Below are the entries. Transcribe exactly the lines from the one with "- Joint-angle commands" through the one with "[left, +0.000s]", ends included, and leave out all others.

[Stored data]
+++

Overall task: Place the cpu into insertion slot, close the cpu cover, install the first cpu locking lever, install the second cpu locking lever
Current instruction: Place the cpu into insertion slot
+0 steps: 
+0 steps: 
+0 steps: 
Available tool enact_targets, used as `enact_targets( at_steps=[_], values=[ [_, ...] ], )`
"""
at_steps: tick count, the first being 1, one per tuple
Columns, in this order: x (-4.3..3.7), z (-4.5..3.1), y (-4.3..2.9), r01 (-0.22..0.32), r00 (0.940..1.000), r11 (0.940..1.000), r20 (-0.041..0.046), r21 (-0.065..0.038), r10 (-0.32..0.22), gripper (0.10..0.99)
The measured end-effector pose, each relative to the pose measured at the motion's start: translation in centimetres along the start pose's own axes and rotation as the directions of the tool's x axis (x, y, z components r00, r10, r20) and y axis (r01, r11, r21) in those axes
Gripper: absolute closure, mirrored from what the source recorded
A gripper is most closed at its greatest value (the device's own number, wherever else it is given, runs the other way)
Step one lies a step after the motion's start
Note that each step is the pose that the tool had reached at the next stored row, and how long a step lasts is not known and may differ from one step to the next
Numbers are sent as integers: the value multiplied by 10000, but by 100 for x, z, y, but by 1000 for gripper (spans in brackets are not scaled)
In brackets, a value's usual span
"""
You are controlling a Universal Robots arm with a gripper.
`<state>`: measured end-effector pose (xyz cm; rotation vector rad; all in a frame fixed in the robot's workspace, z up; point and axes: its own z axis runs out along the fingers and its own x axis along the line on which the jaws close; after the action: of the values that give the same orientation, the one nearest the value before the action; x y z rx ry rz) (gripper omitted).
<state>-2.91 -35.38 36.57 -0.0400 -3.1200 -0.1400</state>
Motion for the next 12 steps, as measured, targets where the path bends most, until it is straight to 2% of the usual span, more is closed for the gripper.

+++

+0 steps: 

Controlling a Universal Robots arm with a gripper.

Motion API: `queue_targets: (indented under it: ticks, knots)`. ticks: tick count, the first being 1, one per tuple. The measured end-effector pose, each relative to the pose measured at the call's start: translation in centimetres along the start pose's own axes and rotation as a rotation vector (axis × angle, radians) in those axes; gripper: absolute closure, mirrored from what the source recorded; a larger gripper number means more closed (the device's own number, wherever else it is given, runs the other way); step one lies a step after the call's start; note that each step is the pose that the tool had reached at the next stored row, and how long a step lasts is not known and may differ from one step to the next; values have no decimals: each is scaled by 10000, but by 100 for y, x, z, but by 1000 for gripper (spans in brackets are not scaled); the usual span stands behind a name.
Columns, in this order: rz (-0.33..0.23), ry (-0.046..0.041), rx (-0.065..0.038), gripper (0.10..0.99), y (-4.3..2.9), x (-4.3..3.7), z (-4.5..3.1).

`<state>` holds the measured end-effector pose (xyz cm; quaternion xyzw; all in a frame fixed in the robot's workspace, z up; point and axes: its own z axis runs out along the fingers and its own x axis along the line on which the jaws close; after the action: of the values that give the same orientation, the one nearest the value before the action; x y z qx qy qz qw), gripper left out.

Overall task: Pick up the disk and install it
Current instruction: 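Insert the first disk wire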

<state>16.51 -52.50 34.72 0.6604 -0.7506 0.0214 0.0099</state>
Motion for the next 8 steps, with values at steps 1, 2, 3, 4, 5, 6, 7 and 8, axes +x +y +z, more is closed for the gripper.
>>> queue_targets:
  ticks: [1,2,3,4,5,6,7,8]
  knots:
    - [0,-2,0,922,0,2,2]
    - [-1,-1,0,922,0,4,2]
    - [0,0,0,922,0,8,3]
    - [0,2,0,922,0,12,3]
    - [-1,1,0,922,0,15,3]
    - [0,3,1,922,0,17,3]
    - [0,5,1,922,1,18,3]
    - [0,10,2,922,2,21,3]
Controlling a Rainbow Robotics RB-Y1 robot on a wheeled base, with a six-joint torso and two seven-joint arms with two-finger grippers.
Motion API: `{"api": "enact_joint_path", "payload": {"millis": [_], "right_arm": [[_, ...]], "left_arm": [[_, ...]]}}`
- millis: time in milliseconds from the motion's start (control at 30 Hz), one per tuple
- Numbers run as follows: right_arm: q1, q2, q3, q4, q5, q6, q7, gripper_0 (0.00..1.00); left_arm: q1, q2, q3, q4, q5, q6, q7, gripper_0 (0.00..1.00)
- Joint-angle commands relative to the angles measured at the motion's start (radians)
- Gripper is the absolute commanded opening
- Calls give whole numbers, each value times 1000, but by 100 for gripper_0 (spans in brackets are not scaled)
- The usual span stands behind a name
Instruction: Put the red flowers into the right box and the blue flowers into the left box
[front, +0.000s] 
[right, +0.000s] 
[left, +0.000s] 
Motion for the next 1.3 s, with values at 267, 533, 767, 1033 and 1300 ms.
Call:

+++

*TASK OUTPUT*
- Joint-angle commands relative to the angles measured at the motion's start (radians)
- Gripper is the absolute commanded opening
- Calls give whole numbers, each value times 1000, but by 100 for gripper_0 (spans in brackets are not scaled)
- The usual span stands behind a name
Instruction: Put the red flowers into the right box and the blue flowers into the left box
[front, +0.000s] 
[right, +0.000s] 
[left, +0.000s] 

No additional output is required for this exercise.